The problem is that you, like many others, have no conception of either what a normal bad flu outbreak looks like (or of just how awful the truly great pandemics of the past were). This, combined with the media frenzy, leads to dismal results like this: https://summit.news/2020/08…. Coronavirus has been about on par with the upper end of normal bad flu outbreaks. There is not nor has there ever been any reason to take economy-destroying measures like this in response to a normal bad flu outbreak. This lockdown is without precedent in the thousands of years of human history in response to a virus of this minor magnitude.

Dave H
Dave H
3 years ago
Reply to  chrisjwmartin

There is absolutely no reason to distance ordinary young people who happen to have the virus from other people.

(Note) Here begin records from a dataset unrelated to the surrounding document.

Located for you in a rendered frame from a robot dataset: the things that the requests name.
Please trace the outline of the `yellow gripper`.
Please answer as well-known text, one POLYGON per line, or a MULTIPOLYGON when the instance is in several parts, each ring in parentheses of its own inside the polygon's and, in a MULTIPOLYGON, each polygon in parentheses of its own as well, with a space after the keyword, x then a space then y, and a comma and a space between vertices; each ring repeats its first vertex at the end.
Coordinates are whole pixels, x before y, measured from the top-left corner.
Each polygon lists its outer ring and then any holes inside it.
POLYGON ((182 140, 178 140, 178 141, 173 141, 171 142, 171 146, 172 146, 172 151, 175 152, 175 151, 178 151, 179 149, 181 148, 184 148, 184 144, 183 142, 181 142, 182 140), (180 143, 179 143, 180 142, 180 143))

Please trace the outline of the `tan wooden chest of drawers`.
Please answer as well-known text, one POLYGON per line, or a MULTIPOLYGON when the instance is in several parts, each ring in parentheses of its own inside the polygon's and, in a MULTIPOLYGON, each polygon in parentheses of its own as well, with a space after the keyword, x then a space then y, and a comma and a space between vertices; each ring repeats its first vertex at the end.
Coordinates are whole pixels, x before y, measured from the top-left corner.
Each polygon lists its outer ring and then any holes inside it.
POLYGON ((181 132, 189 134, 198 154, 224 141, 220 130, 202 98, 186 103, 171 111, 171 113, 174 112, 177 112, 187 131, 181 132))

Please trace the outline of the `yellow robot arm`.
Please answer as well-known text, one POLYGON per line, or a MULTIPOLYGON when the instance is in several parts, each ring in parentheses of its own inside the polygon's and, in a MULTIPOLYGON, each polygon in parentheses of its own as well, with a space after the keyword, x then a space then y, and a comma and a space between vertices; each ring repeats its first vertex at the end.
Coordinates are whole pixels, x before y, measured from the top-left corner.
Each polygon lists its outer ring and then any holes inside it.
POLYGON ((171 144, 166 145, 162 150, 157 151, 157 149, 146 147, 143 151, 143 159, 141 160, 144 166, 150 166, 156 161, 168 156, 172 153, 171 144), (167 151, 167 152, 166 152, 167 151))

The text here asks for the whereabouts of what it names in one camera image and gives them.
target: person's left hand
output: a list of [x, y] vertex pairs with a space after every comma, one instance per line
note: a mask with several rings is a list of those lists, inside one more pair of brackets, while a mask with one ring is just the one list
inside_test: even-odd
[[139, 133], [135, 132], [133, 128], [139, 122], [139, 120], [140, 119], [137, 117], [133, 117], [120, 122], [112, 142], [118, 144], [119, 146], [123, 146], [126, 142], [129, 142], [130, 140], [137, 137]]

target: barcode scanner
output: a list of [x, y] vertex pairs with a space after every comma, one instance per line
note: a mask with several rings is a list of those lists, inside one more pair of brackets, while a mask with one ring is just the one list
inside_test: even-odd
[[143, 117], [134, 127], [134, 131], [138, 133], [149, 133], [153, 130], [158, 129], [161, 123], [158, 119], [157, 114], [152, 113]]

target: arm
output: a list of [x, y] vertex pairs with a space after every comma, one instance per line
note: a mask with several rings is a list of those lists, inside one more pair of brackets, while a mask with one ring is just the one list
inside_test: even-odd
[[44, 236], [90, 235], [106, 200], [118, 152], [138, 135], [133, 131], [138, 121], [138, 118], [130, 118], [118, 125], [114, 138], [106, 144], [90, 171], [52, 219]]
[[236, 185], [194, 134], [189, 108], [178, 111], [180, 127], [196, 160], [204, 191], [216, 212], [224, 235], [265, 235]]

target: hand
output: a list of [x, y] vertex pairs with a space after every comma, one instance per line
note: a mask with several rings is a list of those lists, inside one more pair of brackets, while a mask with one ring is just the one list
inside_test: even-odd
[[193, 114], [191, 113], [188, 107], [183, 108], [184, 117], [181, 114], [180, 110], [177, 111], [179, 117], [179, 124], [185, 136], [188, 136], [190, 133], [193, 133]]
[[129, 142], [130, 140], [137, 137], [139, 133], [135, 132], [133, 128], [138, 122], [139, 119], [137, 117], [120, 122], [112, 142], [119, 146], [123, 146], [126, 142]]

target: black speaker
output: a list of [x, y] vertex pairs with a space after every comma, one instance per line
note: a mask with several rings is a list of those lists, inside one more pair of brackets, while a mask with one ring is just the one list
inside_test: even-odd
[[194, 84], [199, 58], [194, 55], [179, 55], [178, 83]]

There really is, to stop the disease spreading through the population

one of the mildest, most gentle diseases ever known to man … It is truly astonishing how benign it is in children in particular, who are almost totally incapable of even showing symptoms

Your information here is just wrong, sorry. It does affect kids, though is certainly milder, but, well, look at the PM – he’s under 70 and had a spell in intensive care thanks to coronavirus.

Coronavirus has been about on par with the upper end of normal bad flu outbreaks.

Coronavirus has killed several times as many as a usual flu seasons in both the US and the UK, and that’s with the lockdown.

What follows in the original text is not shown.